As for who might be interested in SPH without the media business, CGS-CIMB noted the “endless possibilities’’ ranging from strategic investors to anyone who wants exposure to the real estate management business. The broker also speculated that SPH could also be a good fit for Keppel Corp as both have the same chairman.

Top Glove was removed from three indices

Malaysian glove maker Top Glove was last week removed from three indices based on environmental, social and governance (ESG) factors – the FTSE4Good Bursa Malaysia Index, ASEAN 5 and Emerging Markets Index following the FTSE4 Good Index Semi Annual Review in June.

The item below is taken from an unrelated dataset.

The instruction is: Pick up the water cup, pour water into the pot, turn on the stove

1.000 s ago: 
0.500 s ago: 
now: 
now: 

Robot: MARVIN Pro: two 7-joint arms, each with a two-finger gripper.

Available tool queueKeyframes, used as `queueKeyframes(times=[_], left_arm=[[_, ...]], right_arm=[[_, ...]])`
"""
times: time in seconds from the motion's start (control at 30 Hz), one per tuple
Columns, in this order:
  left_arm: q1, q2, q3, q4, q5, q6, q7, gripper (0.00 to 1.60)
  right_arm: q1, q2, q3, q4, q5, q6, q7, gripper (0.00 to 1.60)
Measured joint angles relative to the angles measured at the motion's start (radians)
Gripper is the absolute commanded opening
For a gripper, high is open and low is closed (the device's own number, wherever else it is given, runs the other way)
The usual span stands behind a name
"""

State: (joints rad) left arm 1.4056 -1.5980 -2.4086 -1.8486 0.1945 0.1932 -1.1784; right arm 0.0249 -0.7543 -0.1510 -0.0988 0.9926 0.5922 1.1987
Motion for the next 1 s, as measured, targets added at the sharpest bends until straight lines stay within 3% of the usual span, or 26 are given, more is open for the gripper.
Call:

In a Monday note, UOB-Kay Hian said the removal was possibly because of the detention and withhold release order (WRO) issued by the US Customs and Border Protection (CBP) because of forced labour concerns. However, the broker also noted that both FGV Holdings and Sime Darby Plantations are still in the FTSE4 Good Index despite having received US CBP detention orders.

Top Glove’s shares fell S$0.03 to S$1.55 on Tuesday after the announcement. They also lost RM0.03 at RM4.74 in Malaysia on the same day. They ended the week at S$1.53.

Singapore’s GDP tipped to grow 6.5%: MAS Survey

The Monetary Authority of Singapore’s survey of private sector economists released on Monday last week showed that they expect the local economy to grow 6.5% this year. In the March edition of the survey, the figure was 5.8%.

“A stronger global recovery led by the US and Europe’s reopening is boosting the outlook, even as Singapore and Asean are struggling with a virus variant wave’’ said Maybank Kim Eng’s senior economist Chua Hak Bin.

The survey found that economists appear most bullish about manufacturing and non-oil domestic exports. The former is now expected to expand 8.3% and the latter by 7.5%.